Phoenix's landing target — a broad shallow valley in the high northern latitudes comparable to Greenland
or northern Alaska on Earth — was chosen because if organic compounds
existed, they're more likely to have been preserved in ice. Researchers
do not expect to find water in its liquid form at the site because it's
too cold.
"The polar region is a great preserver," said principal scientist
Peter Smith of the University of Arizona, Tucson. "Just as in your
kitchen you preserve your food in the freezer, so the planet preserves
organic materials and the history of life ... inside of the ice."
On Sunday, Phoenix will punch through the Martian atmosphere at more
than 12,000 mph. Over the next seven minutes, it will use the
atmosphere's friction and a parachute to slow to 5 mph. Seconds before
touchdown, Phoenix will fire its thrusters for what scientists hope
will be a soft landing. If all goes well, ground controllers expect to
hear a signal at 7:53 p.m. EDT.
Smith calls the entry the "seven minutes of terror."
"Try holding your breath for seven minutes," he said. "It's plenty of time to get very nervous."
The last time NASA tried a soft landing on Mars, it ended in disaster. In 1999, the Mars Polar Lander was angling for the south pole when it prematurely shut off its engine and tumbled to its death.
The loss, coupled with the earlier failure of the Mars Climate Orbiter during NASA's "faster, better, cheaper" era, forced the space agency to scrap another lander and restructure its Mars exploration program.
Phoenix, named after the mythological bird that rose from its own
ashes, was cobbled together from the mothballed lander mission in the
wake of the back-to-back failures.
Barry Goldstein, project manager at NASA's Jet Propulsion Laboratory in Pasadena, said engineers extensively tested Phoenix's systems and instruments to minimize risk of failure.
"Since we inherited a lot of hardware, we spent a lot of effort
in testing this vehicle and understanding how it works," Goldstein
said.
If successful, Phoenix would join the twin rovers Spirit and
Opportunity on the Martian surface.
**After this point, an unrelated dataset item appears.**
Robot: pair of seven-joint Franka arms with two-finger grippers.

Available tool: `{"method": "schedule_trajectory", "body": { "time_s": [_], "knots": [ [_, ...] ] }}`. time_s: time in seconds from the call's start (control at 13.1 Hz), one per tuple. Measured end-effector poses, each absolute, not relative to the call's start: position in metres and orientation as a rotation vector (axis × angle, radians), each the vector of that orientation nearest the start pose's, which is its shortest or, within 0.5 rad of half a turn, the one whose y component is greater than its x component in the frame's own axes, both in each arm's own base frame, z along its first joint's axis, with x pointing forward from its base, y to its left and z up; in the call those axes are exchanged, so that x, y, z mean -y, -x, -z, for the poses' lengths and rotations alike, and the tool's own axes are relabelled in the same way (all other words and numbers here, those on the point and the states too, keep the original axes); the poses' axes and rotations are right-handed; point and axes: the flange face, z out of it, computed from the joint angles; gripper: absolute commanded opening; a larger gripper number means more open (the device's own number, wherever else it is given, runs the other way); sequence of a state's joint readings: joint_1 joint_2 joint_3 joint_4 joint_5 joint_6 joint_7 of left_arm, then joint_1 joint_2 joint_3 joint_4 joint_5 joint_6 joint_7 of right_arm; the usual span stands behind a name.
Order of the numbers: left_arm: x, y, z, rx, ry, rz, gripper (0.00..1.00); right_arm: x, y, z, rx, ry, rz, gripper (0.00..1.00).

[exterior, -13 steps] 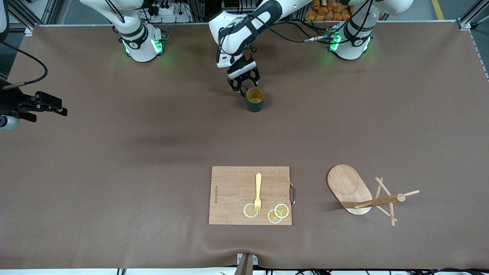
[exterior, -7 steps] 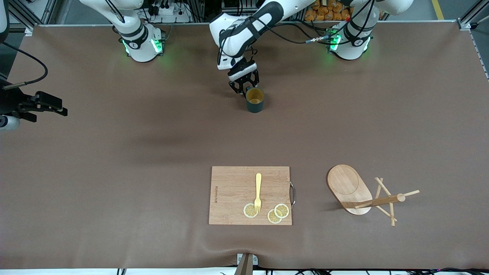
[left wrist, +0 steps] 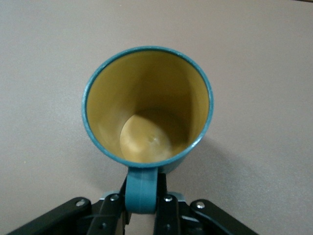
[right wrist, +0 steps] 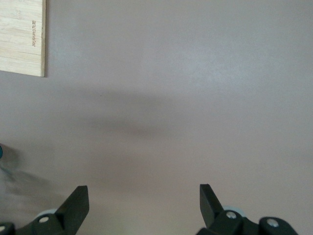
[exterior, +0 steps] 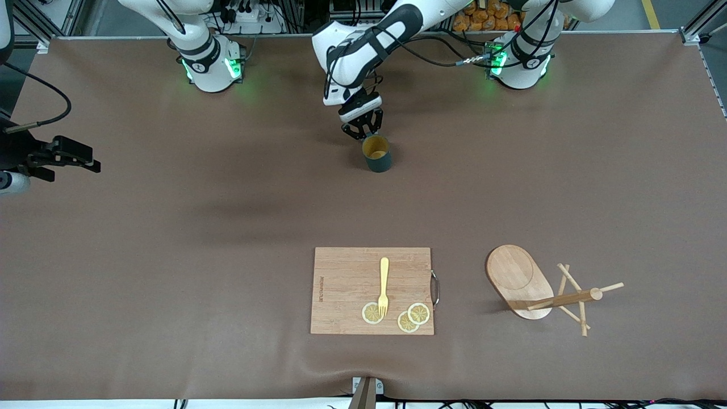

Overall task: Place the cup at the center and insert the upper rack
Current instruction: 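Lift the mug and carry it to the wooden mug stand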

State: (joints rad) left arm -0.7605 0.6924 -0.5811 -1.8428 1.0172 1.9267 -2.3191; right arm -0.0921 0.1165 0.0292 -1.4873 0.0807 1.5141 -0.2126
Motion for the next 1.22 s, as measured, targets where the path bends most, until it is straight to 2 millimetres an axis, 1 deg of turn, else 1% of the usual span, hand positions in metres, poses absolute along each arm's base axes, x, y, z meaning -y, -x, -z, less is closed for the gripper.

Together, the rovers have traveled
more than 10 miles in their four years exploring opposite sides of the
equator. They have uncovered geologic evidence that water once flowed
at or near the surface of ancient Mars.
Unlike the six-wheeled rovers, Phoenix will stay in one spot.
The cost of the mission is $420 million, excluding the $100 million
NASA sunk into the canceled predecessor. Phoenix will communicate with
Earth through the two NASA orbiters circling the planet.
Once on the ground, the 772-pound Phoenix will wait 15 minutes
for the dust to settle before unfurling its solar panels. Then it will
hoist its weather mast and beam back the first images of its
surroundings. Over the next several sols, as days are known on Mars, it
will check its instruments and stretch its robotic arm to scoop up the
first soil sample. A Martian day is about 40 minutes longer than a day
on Earth.
By around sol 10, Phoenix will dive into the digging phase that
is expected to dominate the rest of the mission, excavating about two
hours a day.
While scientists say there's a chance Phoenix could live a
month or so beyond its 90-day mission to see late summer or fall, it
won't survive as long as the rovers. That's because its solar panels
won't produce enough power to keep it alive during the Martian winter.
Said Arvidson: "Its feet will be embedded with dry ice and the sun will be below the horizon."